BRIEF
The output must be the data, printed exactly as written.

---+---

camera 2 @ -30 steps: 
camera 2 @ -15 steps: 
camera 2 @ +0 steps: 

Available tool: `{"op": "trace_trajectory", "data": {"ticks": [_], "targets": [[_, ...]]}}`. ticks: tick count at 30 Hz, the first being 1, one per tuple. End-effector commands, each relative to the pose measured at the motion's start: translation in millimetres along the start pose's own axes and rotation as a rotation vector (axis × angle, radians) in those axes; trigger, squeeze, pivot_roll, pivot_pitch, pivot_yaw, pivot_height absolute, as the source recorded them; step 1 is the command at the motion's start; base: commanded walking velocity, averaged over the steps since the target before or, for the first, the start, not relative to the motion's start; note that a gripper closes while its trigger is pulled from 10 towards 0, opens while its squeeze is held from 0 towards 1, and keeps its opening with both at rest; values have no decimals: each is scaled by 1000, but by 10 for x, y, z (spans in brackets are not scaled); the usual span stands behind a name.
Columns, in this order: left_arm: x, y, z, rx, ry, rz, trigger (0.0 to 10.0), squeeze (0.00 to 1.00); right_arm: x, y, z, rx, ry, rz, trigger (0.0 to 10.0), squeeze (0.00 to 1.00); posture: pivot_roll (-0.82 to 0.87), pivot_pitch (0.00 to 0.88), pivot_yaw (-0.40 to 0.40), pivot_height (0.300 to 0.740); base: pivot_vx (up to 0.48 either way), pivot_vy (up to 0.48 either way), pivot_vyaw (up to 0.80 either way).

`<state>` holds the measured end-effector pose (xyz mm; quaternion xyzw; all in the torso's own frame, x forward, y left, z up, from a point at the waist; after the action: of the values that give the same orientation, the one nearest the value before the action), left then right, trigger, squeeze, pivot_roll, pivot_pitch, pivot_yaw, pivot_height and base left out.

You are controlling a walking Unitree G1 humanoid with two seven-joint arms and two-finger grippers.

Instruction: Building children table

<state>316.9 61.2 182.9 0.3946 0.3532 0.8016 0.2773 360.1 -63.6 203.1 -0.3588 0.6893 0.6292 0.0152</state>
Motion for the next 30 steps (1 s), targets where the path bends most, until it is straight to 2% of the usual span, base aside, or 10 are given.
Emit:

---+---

RESPONSE BELOW
camera 2 @ -30 steps: 
camera 2 @ -15 steps: 
camera 2 @ +0 steps: 

Available tool: `{"op": "trace_trajectory", "data": {"ticks": [_], "targets": [[_, ...]]}}`. ticks: tick count at 30 Hz, the first being 1, one per tuple. End-effector commands, each relative to the pose measured at the motion's start: translation in millimetres along the start pose's own axes and rotation as a rotation vector (axis × angle, radians) in those axes; trigger, squeeze, pivot_roll, pivot_pitch, pivot_yaw, pivot_height absolute, as the source recorded them; step 1 is the command at the motion's start; base: commanded walking velocity, averaged over the steps since the target before or, for the first, the start, not relative to the motion's start; note that a gripper closes while its trigger is pulled from 10 towards 0, opens while its squeeze is held from 0 towards 1, and keeps its opening with both at rest; values have no decimals: each is scaled by 1000, but by 10 for x, y, z (spans in brackets are not scaled); the usual span stands behind a name.
Columns, in this order: left_arm: x, y, z, rx, ry, rz, trigger (0.0 to 10.0), squeeze (0.00 to 1.00); right_arm: x, y, z, rx, ry, rz, trigger (0.0 to 10.0), squeeze (0.00 to 1.00); posture: pivot_roll (-0.82 to 0.87), pivot_pitch (0.00 to 0.88), pivot_yaw (-0.40 to 0.40), pivot_height (0.300 to 0.740); base: pivot_vx (up to 0.48 either way), pivot_vy (up to 0.48 either way), pivot_vyaw (up to 0.80 either way).

`<state>` holds the measured end-effector pose (xyz mm; quaternion xyzw; all in the torso's own frame, x forward, y left, z up, from a point at the waist; after the action: of the values that give the same orientation, the one nearest the value before the action), left then right, trigger, squeeze, pivot_roll, pivot_pitch, pivot_yaw, pivot_height and base left out.

You are controlling a walking Unitree G1 humanoid with two seven-joint arms and two-finger grippers.

Instruction: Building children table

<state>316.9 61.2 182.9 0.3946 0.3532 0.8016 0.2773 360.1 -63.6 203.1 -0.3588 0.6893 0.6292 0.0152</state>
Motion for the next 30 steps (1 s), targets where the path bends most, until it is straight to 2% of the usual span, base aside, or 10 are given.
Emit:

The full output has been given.